Keys don't transfer outside of a region unless you say so. Even multi-region keys, technically there is no point where the keys are available in plain text outside of a KMS Hardware Security Module, even though you've got multi-region keys. So they're always secure within the KMS environment. Now, by protecting the key used to perform encryption, we can ensure that no one, even if they have access to the ciphertext, can get the plain text.

Remember, crypto is a triad of three things: plain text, ciphertext, and a key. You need two of those things to solve the third part of the equation. Even if a bad actor gets your ciphertext, there's no way to extract a key from KMS. Therefore, they cannot complete that critical step of getting to plain text. And if we accept the truth that KMS is audited, our HSMs are reviewed and independently attested, there is no engineering possibility of extracting a key in plain text from that service.

Threat Modeling External Actors: How KMS Protects Against Unauthorized Access

So let's start with an example. We're going to use threat modeling. Who's done threat modeling? Hands up, who's done threat modeling. Familiar with threat grammar? Okay. Threat Composer, anyone used that before? Hand up, okay. As a side, we do have a threat modeling tool that's so good we used it internally and then we open sourced it called Threat Composer, available on GitHub.
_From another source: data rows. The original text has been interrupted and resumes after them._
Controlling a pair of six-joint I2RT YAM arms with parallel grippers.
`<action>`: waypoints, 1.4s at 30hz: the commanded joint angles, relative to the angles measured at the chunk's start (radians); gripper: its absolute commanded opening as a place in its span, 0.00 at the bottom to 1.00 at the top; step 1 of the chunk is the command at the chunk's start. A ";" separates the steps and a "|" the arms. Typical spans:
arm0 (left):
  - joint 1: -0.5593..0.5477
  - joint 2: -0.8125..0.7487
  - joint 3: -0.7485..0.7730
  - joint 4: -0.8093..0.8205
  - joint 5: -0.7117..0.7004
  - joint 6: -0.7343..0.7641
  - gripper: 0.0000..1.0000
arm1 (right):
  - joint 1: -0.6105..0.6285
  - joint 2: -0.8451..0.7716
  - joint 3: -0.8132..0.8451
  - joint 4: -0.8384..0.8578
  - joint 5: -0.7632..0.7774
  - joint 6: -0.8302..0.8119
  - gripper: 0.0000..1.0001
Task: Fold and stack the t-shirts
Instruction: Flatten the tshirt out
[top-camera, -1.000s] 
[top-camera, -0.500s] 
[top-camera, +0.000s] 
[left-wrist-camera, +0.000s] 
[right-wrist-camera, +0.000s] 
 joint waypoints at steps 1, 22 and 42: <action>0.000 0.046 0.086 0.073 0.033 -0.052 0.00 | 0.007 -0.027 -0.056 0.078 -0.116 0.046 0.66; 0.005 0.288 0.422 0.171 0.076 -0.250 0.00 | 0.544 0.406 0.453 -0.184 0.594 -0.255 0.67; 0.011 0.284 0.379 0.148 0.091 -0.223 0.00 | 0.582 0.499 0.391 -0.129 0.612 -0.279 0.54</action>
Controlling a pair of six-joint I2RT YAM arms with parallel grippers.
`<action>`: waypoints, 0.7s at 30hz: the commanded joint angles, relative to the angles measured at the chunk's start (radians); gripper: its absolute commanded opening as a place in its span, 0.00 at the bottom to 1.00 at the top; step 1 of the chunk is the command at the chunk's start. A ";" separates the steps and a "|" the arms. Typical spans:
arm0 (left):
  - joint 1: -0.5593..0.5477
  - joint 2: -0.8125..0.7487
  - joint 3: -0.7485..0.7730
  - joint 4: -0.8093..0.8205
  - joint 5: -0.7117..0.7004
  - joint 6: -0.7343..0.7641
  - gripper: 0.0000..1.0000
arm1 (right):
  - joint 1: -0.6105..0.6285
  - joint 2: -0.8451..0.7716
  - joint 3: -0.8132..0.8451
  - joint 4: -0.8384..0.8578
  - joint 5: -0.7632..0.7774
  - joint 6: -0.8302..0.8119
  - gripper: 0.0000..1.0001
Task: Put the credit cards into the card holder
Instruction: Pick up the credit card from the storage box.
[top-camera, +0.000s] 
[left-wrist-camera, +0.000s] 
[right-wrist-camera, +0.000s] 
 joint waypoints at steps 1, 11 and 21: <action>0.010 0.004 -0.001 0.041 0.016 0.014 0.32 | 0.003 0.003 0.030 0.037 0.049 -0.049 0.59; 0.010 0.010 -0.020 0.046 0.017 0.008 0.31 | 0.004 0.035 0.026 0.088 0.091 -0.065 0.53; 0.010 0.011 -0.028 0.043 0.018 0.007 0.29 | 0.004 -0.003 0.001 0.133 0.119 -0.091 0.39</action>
Creating threats with particular grammar helps structure your threat so that you're focusing on the issues that are really important, as opposed to sometimes people waffle on when they talk about threats, particularly when it comes to state-sponsored actors. So the threat actor in our case here is any unauthorized third party. It could be a government entity of a government you don't want reading your data. It could be a competitor. We'll cover internal actors in the next threat model, but any unauthorized third party, and we'll assume external in this particular case, with access to your crypto keys. Remember the crypto triad, they'd have to have two of those three things.
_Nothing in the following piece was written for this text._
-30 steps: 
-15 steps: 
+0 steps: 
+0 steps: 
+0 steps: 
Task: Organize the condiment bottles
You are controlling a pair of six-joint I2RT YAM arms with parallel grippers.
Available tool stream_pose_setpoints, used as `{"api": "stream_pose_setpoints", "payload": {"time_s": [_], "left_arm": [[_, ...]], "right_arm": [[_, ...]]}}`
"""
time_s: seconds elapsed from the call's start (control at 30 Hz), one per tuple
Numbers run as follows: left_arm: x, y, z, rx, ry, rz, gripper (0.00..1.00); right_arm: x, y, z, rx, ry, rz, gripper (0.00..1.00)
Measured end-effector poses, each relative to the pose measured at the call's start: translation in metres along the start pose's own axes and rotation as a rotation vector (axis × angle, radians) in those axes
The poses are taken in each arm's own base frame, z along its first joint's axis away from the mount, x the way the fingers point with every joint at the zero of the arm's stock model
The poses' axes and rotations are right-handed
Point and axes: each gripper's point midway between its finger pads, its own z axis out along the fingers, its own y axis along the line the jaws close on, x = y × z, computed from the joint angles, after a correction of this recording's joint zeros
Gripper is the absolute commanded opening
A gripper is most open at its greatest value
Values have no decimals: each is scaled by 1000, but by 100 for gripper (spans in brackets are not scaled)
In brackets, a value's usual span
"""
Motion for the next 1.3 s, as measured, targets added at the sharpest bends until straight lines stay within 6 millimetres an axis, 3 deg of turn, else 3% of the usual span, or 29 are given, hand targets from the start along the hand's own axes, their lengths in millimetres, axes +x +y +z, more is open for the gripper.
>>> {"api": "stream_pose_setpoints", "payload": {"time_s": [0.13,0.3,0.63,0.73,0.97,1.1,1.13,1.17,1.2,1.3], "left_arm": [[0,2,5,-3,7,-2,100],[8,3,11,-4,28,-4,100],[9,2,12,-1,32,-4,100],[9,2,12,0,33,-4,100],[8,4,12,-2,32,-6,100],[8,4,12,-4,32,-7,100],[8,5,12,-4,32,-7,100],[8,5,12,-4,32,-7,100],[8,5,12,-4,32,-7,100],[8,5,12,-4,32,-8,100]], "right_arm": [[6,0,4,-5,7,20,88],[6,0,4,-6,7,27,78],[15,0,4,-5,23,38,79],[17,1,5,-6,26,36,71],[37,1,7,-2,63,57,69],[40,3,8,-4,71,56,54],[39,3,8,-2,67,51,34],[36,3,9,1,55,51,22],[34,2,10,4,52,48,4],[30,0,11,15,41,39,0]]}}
Can they decrypt your data? Potentially they can, resulting in reduced confidentiality of the encrypted data. So this is the threat grammar version of it: actor, prerequisites, and the thing they can do. Now we have some assumptions for this particular threat. The unauthorized party has access to your encrypted data. So now they've got two pieces of the crypto triad, and they may have acquired that data through following some due legal process, or they may have stolen it, intercepted it in some way. So there are various ways they might get hold of your ciphertext.

The mitigation in simple terms is use KMS. It's very simple. You can't get the key out of it. Not even AWS employees can extract the keys for a third party to go away and take that ciphertext and turn it back into plain text. Focusing particularly on the Cloud Act, which was published in 2018, we have a report from IDC, an independent report. Even if the encrypted data is transferred to a law enforcement body via due process with all the right warrants and all the right courts and judges approving it, including possibly yourselves as customers, there's no requirement under that to give away the key.

To decrypt that encrypted data, they have to come to you as a customer, and that allows you as a customer to maintain agency over your data. There is no leak here because encrypted data is zeros and ones, it is noise. You can't turn it back into plain text in a reasonable time with today's technology.

Maybe the future technology in 1000 years might be able to make something with it, but not today. So the essential thing is this is what AWS KMS does for you. Trust KMS. The keys don't escape. Encrypt your data with it, and particularly customer-managed keys.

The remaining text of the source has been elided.